Blue Jays' unique rival on Kevin Gausman mind

Blue Jays’ unique rival on Kevin Gausman mind

During the shortened 2020 season of Major League Baseball (MLB), Kevin Gausman has embarked on a peculiar routine.

The right-hander, then a member of the San Francisco Giants, took some advice from teammate Hunter Pence and began jotting down his thoughts with a pen and paper before each start. The whole process is about building strong trust, and repetition is key, Goldsman said.

Going into spring training in 2021, Goldsman’s mental skills continued to develop. The words he had emphasized in his notes were now ringing in his mind. Every morning, he drives to the Giants factory in Scottsdale, Arizona, with one goal and one goal.

“I’m a 20-game winner,” Goldsman told himself. “In order to win 20 games, whatever I have to do, this is what I have to do.”

If you went to the Blue Jays clubhouse early today, you might have seen Goldsman, often in grey sweatpants, hunched over a high table near the locker. His eyes were fixed on his diary, as if he was working on a scouting report, while his right hand rhythmically swung across the paper.

Goldsman did not sign or write the first 15 pitches of the game. Before each start, the 31-year-old finds a unique way to hold on, shrink his blindfolds and adjust his focus.

Like a machine, Goldsman printed the same phrase over and over on his exercise book—”I’m the winner of 20 games”—until he repeated the phrase 50 times on a new piece of paper .

Picking a pitcher’s head is a crazy thing. They’re creatures of different sizes, attitudes, and abilities, all assigned the crazy task of throwing little white balls over a hitter’s bat.

In a game full of failures, it’s no surprise that some people are experimenting with crazy cooking methods. When pitchers like Goldsman find something to hold on to, they take it to the extreme, especially when the results are on the field.

“This game is beating you all the time,” Goldsman said. “You have to build yourself up.

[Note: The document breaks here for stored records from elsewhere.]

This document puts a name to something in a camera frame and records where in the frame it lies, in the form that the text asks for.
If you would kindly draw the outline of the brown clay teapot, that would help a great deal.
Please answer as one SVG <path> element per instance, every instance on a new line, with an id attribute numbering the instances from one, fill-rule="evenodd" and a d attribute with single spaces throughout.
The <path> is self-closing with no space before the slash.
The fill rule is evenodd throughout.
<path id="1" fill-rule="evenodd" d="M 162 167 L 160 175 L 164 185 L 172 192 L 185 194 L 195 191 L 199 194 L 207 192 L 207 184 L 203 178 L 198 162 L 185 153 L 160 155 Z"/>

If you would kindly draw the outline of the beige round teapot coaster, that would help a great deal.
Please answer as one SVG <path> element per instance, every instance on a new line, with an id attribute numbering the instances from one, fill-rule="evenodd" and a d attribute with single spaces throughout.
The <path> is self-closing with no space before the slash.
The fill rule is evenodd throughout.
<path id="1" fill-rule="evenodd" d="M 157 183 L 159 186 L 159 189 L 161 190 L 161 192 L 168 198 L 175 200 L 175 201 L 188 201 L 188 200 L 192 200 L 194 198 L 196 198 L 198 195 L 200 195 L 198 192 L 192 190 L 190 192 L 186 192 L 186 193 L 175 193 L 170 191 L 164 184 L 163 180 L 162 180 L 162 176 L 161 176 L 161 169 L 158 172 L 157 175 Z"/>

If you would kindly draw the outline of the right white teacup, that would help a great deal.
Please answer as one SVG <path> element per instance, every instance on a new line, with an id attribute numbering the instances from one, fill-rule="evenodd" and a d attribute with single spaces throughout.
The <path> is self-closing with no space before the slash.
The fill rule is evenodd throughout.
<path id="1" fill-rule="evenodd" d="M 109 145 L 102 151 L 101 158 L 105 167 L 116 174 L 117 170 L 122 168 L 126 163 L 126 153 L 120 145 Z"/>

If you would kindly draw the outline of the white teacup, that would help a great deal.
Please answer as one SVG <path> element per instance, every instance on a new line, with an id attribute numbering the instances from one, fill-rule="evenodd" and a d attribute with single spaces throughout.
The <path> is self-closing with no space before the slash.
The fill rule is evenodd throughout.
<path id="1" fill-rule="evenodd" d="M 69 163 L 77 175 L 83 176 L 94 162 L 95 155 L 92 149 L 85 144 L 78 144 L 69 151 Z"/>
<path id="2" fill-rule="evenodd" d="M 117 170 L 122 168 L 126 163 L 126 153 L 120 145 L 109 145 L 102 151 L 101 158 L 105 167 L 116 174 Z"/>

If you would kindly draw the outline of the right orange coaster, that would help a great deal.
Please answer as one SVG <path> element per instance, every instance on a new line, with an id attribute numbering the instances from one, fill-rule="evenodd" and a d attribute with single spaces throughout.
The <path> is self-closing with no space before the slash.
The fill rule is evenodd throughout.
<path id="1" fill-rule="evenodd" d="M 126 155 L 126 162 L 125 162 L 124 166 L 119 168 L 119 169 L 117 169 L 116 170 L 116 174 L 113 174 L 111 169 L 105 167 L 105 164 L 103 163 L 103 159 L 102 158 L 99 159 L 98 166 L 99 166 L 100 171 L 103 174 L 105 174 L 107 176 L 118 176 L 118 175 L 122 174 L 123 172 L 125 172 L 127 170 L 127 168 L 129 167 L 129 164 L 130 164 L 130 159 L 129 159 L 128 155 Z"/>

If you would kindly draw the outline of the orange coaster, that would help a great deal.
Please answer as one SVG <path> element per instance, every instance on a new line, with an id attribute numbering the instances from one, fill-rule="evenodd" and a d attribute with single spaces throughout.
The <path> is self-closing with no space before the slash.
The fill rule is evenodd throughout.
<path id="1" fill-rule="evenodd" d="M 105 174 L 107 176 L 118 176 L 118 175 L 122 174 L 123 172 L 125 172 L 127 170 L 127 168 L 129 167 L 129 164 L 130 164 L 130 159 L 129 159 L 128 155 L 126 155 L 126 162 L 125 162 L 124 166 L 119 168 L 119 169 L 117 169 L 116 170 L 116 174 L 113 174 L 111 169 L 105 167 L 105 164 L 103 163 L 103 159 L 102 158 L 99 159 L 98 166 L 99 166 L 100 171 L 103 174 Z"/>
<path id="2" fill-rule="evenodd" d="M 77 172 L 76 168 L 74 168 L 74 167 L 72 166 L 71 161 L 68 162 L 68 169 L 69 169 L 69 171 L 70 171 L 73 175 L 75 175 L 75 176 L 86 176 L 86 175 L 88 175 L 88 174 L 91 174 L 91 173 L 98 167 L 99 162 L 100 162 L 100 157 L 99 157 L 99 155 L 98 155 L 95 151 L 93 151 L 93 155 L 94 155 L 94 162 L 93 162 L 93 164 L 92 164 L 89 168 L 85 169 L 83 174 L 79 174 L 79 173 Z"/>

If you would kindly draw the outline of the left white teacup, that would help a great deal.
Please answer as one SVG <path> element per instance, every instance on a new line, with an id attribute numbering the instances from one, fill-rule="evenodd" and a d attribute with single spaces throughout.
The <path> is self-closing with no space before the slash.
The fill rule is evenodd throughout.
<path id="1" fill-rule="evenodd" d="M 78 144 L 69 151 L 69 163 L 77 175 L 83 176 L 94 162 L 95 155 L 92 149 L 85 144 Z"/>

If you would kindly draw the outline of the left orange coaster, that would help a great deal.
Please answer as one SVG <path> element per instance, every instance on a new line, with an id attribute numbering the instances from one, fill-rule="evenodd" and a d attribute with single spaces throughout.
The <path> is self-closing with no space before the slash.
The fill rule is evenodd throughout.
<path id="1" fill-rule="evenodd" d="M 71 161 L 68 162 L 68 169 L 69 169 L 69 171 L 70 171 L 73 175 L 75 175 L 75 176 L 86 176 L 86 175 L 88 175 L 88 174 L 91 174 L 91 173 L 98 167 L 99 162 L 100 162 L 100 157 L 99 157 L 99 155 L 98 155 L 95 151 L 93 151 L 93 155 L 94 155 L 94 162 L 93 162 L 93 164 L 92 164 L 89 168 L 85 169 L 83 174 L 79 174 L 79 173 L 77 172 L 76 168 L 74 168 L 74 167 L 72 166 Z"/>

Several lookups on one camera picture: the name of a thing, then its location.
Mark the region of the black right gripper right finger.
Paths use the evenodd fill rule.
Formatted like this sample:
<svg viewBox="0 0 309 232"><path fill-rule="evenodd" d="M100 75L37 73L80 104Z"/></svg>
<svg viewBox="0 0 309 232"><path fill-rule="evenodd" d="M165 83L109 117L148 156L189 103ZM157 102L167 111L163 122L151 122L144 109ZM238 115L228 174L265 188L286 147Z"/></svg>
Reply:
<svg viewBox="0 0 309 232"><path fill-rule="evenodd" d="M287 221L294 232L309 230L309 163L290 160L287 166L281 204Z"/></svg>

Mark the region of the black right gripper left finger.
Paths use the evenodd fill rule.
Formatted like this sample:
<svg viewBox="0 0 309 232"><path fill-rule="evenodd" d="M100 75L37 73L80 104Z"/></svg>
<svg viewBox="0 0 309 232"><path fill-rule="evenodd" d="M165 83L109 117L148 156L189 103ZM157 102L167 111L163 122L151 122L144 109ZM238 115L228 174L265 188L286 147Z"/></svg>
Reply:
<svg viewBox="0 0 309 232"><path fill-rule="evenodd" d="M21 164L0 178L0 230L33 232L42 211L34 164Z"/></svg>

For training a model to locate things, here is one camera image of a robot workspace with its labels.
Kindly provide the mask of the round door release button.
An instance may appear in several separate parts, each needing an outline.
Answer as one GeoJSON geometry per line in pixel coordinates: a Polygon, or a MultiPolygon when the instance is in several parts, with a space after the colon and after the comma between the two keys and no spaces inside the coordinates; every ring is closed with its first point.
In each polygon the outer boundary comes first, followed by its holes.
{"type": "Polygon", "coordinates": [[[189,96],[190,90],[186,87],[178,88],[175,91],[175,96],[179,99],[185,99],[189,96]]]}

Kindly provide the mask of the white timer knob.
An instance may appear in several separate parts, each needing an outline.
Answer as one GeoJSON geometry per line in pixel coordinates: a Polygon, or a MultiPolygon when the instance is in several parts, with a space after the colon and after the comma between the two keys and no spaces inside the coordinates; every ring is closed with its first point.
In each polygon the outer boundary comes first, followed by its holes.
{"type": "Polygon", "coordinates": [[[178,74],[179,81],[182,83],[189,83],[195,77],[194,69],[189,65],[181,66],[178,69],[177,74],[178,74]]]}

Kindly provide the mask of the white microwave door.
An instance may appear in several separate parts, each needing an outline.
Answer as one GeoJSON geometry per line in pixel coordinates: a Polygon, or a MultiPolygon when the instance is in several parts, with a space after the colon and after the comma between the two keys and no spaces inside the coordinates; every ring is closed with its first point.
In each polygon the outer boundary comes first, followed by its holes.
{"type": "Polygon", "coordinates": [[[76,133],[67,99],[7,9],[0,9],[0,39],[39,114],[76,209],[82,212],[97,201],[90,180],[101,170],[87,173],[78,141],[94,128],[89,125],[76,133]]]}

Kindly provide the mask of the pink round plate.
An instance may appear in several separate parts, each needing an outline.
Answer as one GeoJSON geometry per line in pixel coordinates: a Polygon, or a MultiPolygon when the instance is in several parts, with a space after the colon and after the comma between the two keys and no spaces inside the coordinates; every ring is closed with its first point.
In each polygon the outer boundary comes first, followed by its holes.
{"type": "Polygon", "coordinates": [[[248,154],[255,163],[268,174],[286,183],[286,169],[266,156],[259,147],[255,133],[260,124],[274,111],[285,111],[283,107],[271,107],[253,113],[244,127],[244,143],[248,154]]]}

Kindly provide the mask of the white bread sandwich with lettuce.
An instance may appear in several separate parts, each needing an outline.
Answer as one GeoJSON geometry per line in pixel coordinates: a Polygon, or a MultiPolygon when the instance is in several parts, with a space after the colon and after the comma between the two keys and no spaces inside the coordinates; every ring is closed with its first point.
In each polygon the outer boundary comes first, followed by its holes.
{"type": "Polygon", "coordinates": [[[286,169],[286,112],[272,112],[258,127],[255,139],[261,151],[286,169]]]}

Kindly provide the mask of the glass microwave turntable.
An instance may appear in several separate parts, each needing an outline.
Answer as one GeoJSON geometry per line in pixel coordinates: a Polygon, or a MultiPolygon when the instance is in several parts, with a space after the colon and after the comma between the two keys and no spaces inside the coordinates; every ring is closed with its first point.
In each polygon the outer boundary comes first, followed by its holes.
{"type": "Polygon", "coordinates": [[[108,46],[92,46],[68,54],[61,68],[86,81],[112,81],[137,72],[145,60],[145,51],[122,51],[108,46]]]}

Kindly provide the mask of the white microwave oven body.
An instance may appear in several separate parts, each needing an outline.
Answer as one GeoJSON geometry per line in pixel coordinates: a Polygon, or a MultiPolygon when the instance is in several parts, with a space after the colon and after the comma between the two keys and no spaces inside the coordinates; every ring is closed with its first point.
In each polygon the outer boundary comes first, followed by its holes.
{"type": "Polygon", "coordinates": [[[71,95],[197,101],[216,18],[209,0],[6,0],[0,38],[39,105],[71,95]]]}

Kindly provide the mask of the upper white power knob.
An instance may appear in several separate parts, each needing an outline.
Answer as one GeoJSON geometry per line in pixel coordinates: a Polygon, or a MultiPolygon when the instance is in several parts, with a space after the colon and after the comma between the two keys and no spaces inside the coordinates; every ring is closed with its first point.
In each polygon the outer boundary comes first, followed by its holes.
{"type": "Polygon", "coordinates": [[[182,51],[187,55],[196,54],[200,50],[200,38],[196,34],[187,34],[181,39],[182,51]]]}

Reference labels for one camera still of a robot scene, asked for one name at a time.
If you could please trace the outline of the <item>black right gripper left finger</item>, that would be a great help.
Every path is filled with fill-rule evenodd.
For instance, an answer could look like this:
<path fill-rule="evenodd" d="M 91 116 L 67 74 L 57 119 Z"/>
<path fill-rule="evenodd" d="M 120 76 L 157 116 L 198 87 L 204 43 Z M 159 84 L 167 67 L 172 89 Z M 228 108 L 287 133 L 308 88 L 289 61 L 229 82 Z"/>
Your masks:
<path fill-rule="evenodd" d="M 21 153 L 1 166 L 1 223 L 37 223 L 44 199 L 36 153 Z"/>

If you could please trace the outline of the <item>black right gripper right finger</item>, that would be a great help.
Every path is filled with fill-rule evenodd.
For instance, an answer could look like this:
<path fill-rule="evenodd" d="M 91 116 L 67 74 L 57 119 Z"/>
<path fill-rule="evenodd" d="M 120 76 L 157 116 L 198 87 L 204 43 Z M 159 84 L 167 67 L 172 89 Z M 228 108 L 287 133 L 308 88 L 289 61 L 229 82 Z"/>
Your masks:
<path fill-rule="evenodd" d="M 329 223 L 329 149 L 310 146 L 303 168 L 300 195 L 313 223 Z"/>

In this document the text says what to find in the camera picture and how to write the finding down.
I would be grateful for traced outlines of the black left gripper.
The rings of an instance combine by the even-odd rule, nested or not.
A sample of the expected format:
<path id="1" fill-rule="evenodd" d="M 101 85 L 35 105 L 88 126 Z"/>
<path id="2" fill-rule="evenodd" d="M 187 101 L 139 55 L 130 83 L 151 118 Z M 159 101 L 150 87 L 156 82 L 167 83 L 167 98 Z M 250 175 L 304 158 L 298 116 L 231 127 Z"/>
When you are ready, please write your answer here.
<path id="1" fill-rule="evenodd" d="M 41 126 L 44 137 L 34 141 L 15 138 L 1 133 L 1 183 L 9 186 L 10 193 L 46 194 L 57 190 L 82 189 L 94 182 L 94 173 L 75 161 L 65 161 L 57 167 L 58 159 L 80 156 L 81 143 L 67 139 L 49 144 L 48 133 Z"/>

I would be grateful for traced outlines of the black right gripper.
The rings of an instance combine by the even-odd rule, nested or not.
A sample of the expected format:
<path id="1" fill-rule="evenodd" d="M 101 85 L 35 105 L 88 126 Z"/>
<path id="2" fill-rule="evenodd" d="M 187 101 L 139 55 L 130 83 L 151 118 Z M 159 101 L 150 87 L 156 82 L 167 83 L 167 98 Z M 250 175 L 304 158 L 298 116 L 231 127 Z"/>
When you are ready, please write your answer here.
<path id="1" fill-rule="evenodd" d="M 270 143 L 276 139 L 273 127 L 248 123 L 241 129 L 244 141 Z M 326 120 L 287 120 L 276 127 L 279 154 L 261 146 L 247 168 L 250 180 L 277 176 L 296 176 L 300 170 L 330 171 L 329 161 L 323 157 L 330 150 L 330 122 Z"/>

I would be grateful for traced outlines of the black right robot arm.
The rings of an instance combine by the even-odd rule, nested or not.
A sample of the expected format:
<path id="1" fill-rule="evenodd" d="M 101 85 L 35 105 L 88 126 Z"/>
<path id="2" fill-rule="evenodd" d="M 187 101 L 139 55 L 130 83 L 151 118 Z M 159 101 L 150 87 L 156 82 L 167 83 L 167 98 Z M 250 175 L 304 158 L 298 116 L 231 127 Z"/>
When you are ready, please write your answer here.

That’s one of the things that worked for me.”

With the best pieces in baseball, why isn’t he confident? But it turned out that it was the unbreakable ego that allowed the division to do its job. Mindset speaks, not the other way around.

With his mind-mapping and traditional scouting checks done, pitching in the game remains a daunting task. In a stadium filled with noisy and sometimes hostile fans, it’s easy to get overwhelmed by pitchers. Goldsman has a unique strategy for refocusing the bright lights on the major league stage.

“Before I threw my first pitch, I looked around the stadium and said to myself, ‘Everyone is here watching my ball,'” Goldsman said. “It got me thinking, ‘Okay, let’s put them on a show. Let’s do a show these people are coming to see me.'”

“Even though I’m at Yankee Stadium, I know they’re here to see Aaron Judge and all these guys, but in the back of my mind, I’m like, ‘No, they’re paying their money, their hard-working money, Come see me hitting these guys.

It’s not arrogance that drives the Gaussman engine. In fact, it was his otherworldly mentality on the mound that propelled him through the standard challenge of every baseball game, any brave soul who dared to dedicate his life to American pastime.

Goldsman was traded during his 10-year career, relegated to the bullpen and flagged for action. He’s been through everything. And when a player returns from a country as humble as Goldman’s, they tend to be more headstrong than ever.

Blue Jays manager John Schneider is familiar with the trip. Not from personal experience, but from those around him.

“I think great players and great competitors do have some very conscious things that they can take advantage of at any time,” Schneider said.

A receiver in the Blue Jays’ minor league system from 2003-2007, Schneider had a rare opportunity to work with the late Roy Halladay, a legendary and very confident starting pitcher.

“He’s a machine,” Schneider said of Halladay. “He’s someone everyone knows, just don’t get in his way the day he pitches.”

In one spring training, Schneider traded for starting receiver Greg Zun and caught Halladay’s bullpen.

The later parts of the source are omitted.